## Activity:
The answer must restate the listing word for word, without its images.

## Dataset section:
Segment Open

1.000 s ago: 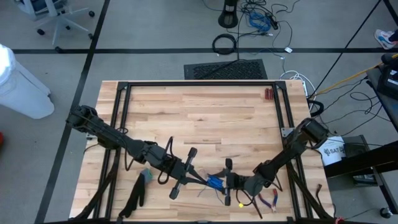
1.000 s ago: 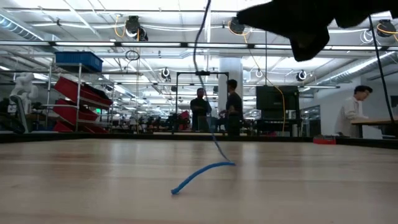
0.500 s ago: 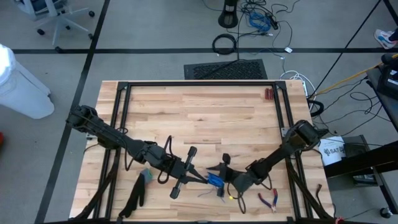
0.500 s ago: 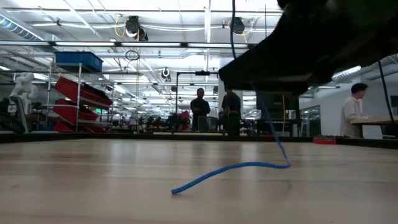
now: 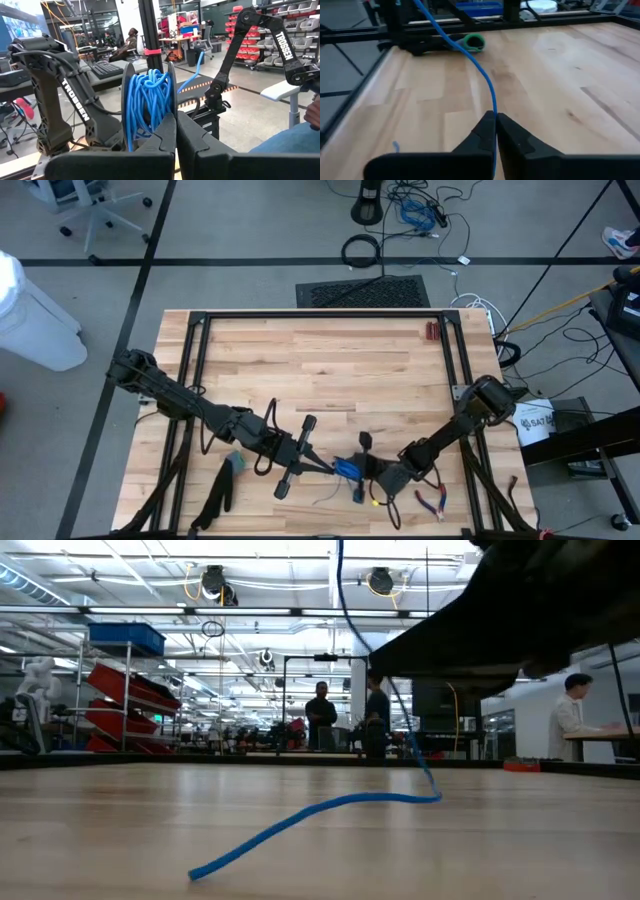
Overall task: Coil cords
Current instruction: Coil the blue wire onto the black spool
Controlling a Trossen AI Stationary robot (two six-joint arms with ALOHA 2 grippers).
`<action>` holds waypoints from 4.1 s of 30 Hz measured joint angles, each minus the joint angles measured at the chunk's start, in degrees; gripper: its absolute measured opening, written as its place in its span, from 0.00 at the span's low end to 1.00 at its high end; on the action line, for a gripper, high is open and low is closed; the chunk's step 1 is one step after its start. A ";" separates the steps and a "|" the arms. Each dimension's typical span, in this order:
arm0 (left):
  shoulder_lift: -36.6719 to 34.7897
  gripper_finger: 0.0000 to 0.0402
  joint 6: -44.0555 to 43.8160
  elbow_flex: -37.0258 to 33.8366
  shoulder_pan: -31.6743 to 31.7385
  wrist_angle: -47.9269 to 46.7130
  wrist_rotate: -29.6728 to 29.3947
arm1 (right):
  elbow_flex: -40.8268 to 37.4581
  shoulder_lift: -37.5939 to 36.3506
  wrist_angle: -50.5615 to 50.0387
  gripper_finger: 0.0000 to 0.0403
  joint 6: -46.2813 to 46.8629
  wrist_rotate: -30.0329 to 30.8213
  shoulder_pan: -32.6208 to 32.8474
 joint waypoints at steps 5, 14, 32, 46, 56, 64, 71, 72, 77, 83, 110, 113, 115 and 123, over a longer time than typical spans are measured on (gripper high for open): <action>0.00 0.00 0.01 0.00 0.00 -0.13 -0.77 | 0.00 -0.07 0.21 0.00 0.77 0.39 2.29; -0.08 0.00 -0.01 0.00 0.04 -2.02 -1.56 | 0.00 -8.19 -8.20 0.00 1.03 -9.53 8.59; -0.25 0.00 -0.55 0.00 -0.15 -6.11 -1.22 | 0.01 -28.94 -11.70 0.00 -18.13 -4.22 15.43; -0.33 0.00 -1.77 -0.02 0.00 -9.58 -5.76 | 8.32 -32.17 -17.24 0.00 -27.62 -4.25 14.90; -0.33 0.00 -2.15 -0.02 0.28 -10.47 -8.47 | 22.09 -31.08 -36.31 0.00 -27.24 -4.62 12.72; -0.33 0.00 -3.15 -0.02 0.28 -10.97 -7.09 | 27.25 -31.04 -44.23 0.00 -27.42 -4.80 11.16; -0.33 0.00 -3.61 -0.02 0.44 -13.66 -6.92 | 30.89 -31.04 -45.50 0.00 -31.55 -5.16 10.97; -0.33 0.00 -3.63 0.00 0.42 -13.35 -6.89 | 30.91 -31.04 -45.38 0.00 -31.95 -5.97 10.52; -0.33 0.00 -3.61 -0.02 0.42 -13.03 -5.26 | 30.91 -30.76 -44.88 0.00 -31.80 -10.78 6.99; -0.33 0.00 -3.70 -0.02 0.61 -13.25 -3.94 | 30.91 -30.67 -41.62 0.00 -33.67 -18.49 2.77; -0.33 0.00 -3.48 0.00 0.59 -12.20 -1.78 | 30.88 -24.72 -21.71 0.00 -34.70 -21.00 -6.83; -0.33 0.00 -3.15 0.00 0.59 -12.17 -1.52 | 30.88 -24.72 -21.95 0.00 -34.31 -21.02 -6.98; -0.31 0.00 -3.15 0.00 0.59 -12.17 -0.92 | 30.88 -24.72 -22.89 0.00 -33.46 -21.09 -7.00; -0.28 0.00 -3.15 0.00 0.59 -12.53 -0.74 | 30.88 -24.72 -25.57 0.00 -33.00 -14.94 -6.02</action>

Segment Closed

## Finished task:
1.000 s ago: 
1.000 s ago: 
0.500 s ago: 
0.500 s ago: 
now: 
Overall task: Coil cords
Current instruction: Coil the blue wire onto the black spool
Controlling a Trossen AI Stationary robot (two six-joint arms with ALOHA 2 grippers).
`<action>` holds waypoints from 4.1 s of 30 Hz measured joint angles, each minus the joint angles measured at the chunk's start, in degrees; gripper: its absolute measured opening, written as its place in its span, from 0.00 at the span's low end to 1.00 at its high end; on the action line, for a gripper, high is open and low is closed; the chunk's step 1 is one step after its start. A ";" separates the steps and a "|" the arms. Each dimension's typical span, in this order:
arm0 (left):
  shoulder_lift: -36.6719 to 34.7897
  gripper_finger: 0.0000 to 0.0402
  joint 6: -44.0555 to 43.8160
  elbow_flex: -37.0258 to 33.8366
  shoulder_pan: -31.6743 to 31.7385
  wrist_angle: -47.9269 to 46.7130
  wrist_rotate: -29.6728 to 29.3947
arm1 (right):
  elbow_flex: -40.8268 to 37.4581
  shoulder_lift: -37.5939 to 36.3506
  wrist_angle: -50.5615 to 50.0387
  gripper_finger: 0.0000 to 0.0403
  joint 6: -46.2813 to 46.8629
  wrist_rotate: -30.0329 to 30.8213
  shoulder_pan: -32.6208 to 32.8474
 joint waypoints at steps 5, 14, 32, 46, 56, 64, 71, 72, 77, 83, 110, 113, 115 and 123, over a longer time than typical spans are measured on (gripper high for open): <action>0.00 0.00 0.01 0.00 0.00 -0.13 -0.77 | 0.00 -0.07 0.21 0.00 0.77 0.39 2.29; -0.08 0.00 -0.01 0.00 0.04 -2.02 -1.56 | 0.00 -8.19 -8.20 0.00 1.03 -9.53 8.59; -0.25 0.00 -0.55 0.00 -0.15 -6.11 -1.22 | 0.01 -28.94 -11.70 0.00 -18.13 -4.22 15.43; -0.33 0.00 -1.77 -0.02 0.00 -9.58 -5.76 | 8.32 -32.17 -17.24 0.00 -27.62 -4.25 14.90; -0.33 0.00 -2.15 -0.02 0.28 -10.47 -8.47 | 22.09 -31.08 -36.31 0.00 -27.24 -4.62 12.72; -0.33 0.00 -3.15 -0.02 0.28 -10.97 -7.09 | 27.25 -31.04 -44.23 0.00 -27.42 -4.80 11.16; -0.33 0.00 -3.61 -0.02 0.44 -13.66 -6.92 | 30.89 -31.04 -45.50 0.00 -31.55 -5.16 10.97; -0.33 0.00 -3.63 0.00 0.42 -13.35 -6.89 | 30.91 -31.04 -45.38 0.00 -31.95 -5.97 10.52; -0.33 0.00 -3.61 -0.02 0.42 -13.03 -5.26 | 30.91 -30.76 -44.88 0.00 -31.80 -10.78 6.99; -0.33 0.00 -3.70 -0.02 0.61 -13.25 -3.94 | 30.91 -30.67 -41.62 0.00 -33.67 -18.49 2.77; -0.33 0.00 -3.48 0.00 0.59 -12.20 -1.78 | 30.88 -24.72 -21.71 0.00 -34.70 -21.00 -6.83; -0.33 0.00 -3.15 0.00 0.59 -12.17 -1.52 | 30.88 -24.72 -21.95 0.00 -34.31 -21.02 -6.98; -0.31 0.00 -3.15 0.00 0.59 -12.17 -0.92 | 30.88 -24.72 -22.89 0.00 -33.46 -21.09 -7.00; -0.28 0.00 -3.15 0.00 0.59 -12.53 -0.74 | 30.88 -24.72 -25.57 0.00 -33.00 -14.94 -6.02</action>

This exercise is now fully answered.